**What is required**
The full listing should be duplicated word for word.

**The data**
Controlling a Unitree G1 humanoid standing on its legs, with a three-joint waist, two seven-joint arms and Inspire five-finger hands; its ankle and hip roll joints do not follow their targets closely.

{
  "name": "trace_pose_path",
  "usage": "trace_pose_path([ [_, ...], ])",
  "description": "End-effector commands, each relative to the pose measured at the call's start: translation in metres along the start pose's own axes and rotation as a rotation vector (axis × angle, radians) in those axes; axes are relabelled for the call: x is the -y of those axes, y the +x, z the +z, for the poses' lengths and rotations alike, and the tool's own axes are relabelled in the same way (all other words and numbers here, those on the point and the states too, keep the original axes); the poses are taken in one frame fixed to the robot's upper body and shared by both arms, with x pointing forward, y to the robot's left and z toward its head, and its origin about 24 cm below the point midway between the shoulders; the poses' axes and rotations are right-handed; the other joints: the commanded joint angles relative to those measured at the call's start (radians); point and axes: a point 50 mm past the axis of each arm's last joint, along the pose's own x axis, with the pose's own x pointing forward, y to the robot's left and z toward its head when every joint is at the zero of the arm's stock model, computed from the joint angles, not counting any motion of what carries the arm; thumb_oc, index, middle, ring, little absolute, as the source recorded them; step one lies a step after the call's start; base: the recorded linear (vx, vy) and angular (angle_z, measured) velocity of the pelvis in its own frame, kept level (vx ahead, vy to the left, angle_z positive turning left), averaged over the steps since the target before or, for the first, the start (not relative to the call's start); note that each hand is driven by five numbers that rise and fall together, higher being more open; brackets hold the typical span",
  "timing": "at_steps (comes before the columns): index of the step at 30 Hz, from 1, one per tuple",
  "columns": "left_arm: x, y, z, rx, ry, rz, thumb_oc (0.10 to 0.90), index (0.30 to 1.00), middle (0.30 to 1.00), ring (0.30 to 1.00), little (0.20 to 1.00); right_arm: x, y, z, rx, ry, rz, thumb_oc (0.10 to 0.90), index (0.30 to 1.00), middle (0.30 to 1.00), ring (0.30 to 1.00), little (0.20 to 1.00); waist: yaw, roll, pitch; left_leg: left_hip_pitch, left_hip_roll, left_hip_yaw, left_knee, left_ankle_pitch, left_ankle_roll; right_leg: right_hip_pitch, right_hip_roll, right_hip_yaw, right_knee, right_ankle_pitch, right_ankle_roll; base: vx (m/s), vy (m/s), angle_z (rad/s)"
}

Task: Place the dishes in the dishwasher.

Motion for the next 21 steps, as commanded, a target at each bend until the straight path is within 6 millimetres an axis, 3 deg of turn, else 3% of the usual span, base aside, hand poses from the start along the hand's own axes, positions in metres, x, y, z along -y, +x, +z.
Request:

**Finished exercise**
Controlling a Unitree G1 humanoid standing on its legs, with a three-joint waist, two seven-joint arms and Inspire five-finger hands; its ankle and hip roll joints do not follow their targets closely.

{
  "name": "trace_pose_path",
  "usage": "trace_pose_path([ [_, ...], ])",
  "description": "End-effector commands, each relative to the pose measured at the call's start: translation in metres along the start pose's own axes and rotation as a rotation vector (axis × angle, radians) in those axes; axes are relabelled for the call: x is the -y of those axes, y the +x, z the +z, for the poses' lengths and rotations alike, and the tool's own axes are relabelled in the same way (all other words and numbers here, those on the point and the states too, keep the original axes); the poses are taken in one frame fixed to the robot's upper body and shared by both arms, with x pointing forward, y to the robot's left and z toward its head, and its origin about 24 cm below the point midway between the shoulders; the poses' axes and rotations are right-handed; the other joints: the commanded joint angles relative to those measured at the call's start (radians); point and axes: a point 50 mm past the axis of each arm's last joint, along the pose's own x axis, with the pose's own x pointing forward, y to the robot's left and z toward its head when every joint is at the zero of the arm's stock model, computed from the joint angles, not counting any motion of what carries the arm; thumb_oc, index, middle, ring, little absolute, as the source recorded them; step one lies a step after the call's start; base: the recorded linear (vx, vy) and angular (angle_z, measured) velocity of the pelvis in its own frame, kept level (vx ahead, vy to the left, angle_z positive turning left), averaged over the steps since the target before or, for the first, the start (not relative to the call's start); note that each hand is driven by five numbers that rise and fall together, higher being more open; brackets hold the typical span",
  "timing": "at_steps (comes before the columns): index of the step at 30 Hz, from 1, one per tuple",
  "columns": "left_arm: x, y, z, rx, ry, rz, thumb_oc (0.10 to 0.90), index (0.30 to 1.00), middle (0.30 to 1.00), ring (0.30 to 1.00), little (0.20 to 1.00); right_arm: x, y, z, rx, ry, rz, thumb_oc (0.10 to 0.90), index (0.30 to 1.00), middle (0.30 to 1.00), ring (0.30 to 1.00), little (0.20 to 1.00); waist: yaw, roll, pitch; left_leg: left_hip_pitch, left_hip_roll, left_hip_yaw, left_knee, left_ankle_pitch, left_ankle_roll; right_leg: right_hip_pitch, right_hip_roll, right_hip_yaw, right_knee, right_ankle_pitch, right_ankle_roll; base: vx (m/s), vy (m/s), angle_z (rad/s)"
}

Task: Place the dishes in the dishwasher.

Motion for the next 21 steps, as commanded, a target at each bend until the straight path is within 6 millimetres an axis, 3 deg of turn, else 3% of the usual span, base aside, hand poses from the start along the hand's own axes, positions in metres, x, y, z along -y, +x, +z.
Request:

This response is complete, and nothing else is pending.